WORK INSTRUCTION: Give back, unchanged, the lines from the one containing "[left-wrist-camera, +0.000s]" to the end of the listing, inclusive of both.

Start of Block

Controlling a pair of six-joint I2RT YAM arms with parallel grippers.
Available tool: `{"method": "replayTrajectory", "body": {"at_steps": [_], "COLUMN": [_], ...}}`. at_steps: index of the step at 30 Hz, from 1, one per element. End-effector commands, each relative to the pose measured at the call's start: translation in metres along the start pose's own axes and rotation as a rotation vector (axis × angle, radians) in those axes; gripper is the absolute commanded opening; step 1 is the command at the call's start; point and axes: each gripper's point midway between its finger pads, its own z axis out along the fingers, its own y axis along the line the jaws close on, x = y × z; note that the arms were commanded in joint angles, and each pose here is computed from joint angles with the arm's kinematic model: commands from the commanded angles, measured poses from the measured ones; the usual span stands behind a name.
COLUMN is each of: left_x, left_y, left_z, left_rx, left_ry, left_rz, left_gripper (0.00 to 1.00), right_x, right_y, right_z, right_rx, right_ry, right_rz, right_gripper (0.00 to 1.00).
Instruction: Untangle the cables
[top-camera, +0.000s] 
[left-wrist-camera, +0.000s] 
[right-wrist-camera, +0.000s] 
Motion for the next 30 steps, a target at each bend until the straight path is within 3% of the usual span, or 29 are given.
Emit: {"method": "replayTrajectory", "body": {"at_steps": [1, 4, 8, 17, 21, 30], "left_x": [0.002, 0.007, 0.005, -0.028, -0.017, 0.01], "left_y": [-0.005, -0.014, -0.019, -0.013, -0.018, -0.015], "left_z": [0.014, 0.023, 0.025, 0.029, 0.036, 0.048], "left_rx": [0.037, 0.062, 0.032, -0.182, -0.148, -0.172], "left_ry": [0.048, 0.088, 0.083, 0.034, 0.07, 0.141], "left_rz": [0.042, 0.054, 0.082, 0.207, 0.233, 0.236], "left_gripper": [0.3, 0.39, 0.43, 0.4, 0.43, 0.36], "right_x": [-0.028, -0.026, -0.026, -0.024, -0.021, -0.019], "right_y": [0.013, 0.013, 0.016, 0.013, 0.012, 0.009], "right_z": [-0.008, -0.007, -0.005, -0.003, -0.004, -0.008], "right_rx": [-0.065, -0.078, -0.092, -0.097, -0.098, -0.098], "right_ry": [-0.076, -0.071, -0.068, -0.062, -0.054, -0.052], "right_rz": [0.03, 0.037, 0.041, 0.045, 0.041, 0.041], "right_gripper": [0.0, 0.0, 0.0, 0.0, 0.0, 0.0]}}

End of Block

TASK RESULT:
[left-wrist-camera, +0.000s] 
[right-wrist-camera, +0.000s] 
Motion for the next 30 steps, a target at each bend until the straight path is within 3% of the usual span, or 29 are given.
Emit: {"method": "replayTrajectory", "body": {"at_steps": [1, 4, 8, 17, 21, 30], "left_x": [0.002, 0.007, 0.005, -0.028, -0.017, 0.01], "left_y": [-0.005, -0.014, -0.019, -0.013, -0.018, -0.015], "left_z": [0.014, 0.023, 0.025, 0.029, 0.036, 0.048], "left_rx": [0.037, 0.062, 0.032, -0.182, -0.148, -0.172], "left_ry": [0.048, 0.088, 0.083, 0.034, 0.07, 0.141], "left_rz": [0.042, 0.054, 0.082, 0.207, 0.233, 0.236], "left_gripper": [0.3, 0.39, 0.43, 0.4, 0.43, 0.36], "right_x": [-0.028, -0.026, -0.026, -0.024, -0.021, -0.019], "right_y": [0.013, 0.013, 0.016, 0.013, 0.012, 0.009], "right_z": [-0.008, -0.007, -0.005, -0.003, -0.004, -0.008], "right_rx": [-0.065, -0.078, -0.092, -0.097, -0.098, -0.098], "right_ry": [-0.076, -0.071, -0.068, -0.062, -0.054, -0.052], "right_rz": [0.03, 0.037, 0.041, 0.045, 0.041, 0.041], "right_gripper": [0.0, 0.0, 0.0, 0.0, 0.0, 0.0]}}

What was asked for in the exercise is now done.